Authorware has come to my attention twice this week. I felt a twinge of sadness when I read Richard Nantel’s blog “The retirement of Authorware”.
Authorware was one of the most popular authoring tools available. Over the last 20 years, thousands and thousands of hours of CBT and online courseware have been developed using the tool.
In fact Authorware has a special significance for me – in some ways you could argue that it is partly to blame for me being in e-learning at all. When I was a lecturer in Chemistry I visited a professor at Cork University (Brian Hathaway) who showed me how he had been using Authorware to create interactive tutorials. I was amazed at how easy it looked and for some bizarre reason the image of a dove flying across the computer screen in one of these tutorials stuck in my mind (I didn’t say anything about the pedagogy of some of the tutorials!!!). Now ordinarily that would have been the end of it, given that it cost ca. £1000 which was a heck of a lot in the early nineties, but as luck would have it when I mentioned this to my head of department he at once took note and to my surprise allowed me to purchase a copy. I am sure the fact that the department was imminently due for Quality Inspection had nothing to do with it! Anyway that was me off on e-learning developments, I soon got to know the people working in the then national Chemistry CTI centre, the web was just getting going, and the rest is history as they say!! Sadly I couldn’t find any trace of any of these original tutorials or the ones from Cork University, but this image gives a flavour of the look and feel of Authorware from Paul Hsu.

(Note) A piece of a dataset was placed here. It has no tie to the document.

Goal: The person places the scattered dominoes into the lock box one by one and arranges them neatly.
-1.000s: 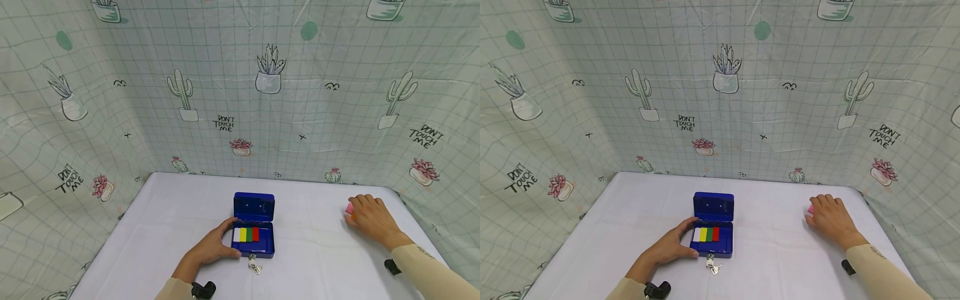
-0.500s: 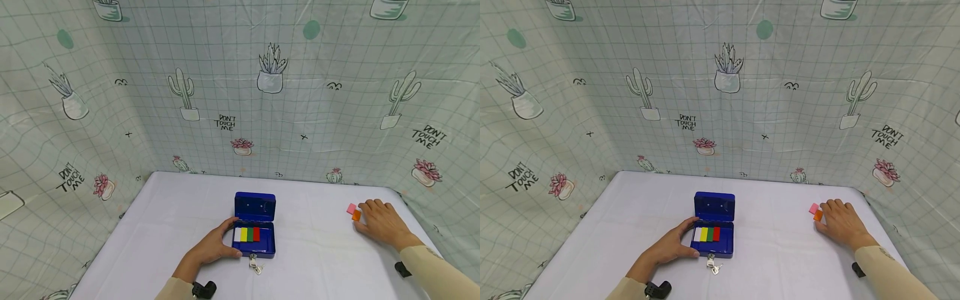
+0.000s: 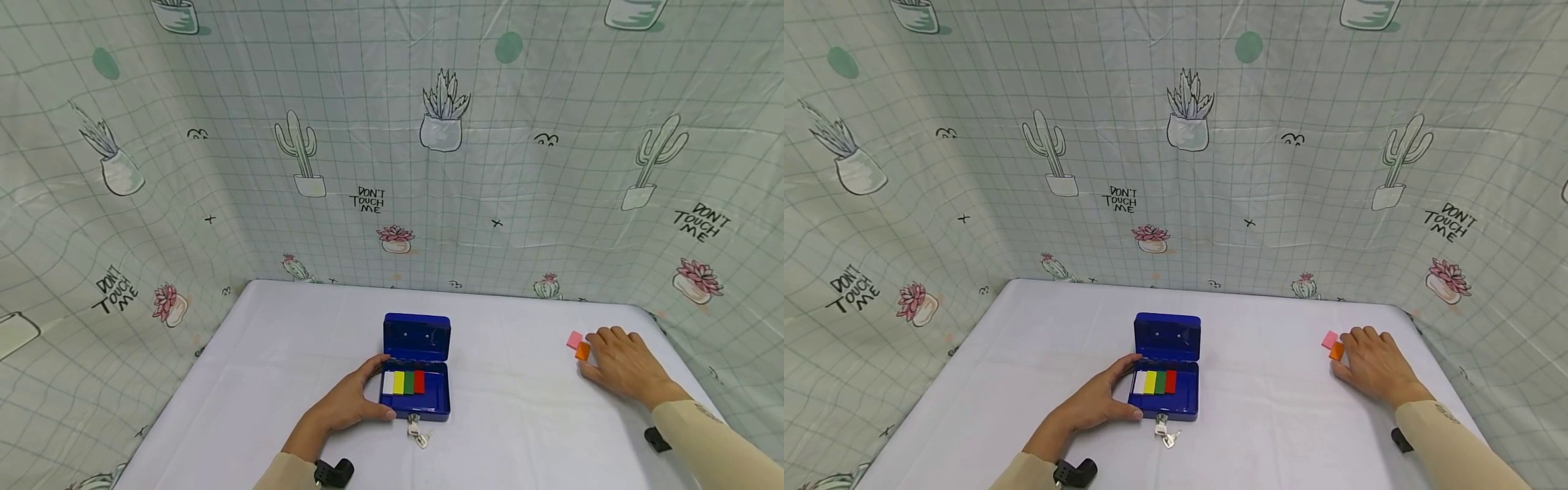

My second encounter this week with Authorware was at a seminar I gave at the LSRI at Nottingham University. I was talking about how we are using an adapted version of Compendium for learning design and also the different ways in which you can represent learning activities (textual narrative, diagram, etc) and the pros and cons of each approach. Mike Sharples said the way we were using Compendium – with ‘swim lines’ of tasks and associated assets reminded him of the look and feel of Authorware. Interestingly as an aside I seem to remember that there were two distinct camps in terms of creating computer-based material in those days – those (like me) who liked the ‘flow chart’ metaphor of Authorware and those who like the ‘narrative’/’book metaphor’ of toolbook. The former camp seemed to be primarily Scientists and Engineers and the later camp from the Humanities and Arts. So maybe I am influenced in my current work by my Chemistry background and subliminally by my use of Authorware. Certainly there are echoes in the current debates about ways of representing learning activities and the pros and cons of different learning design tools with the arguments back in the nineties about Authorware vs. Toolbook. What goes around comes around perhaps?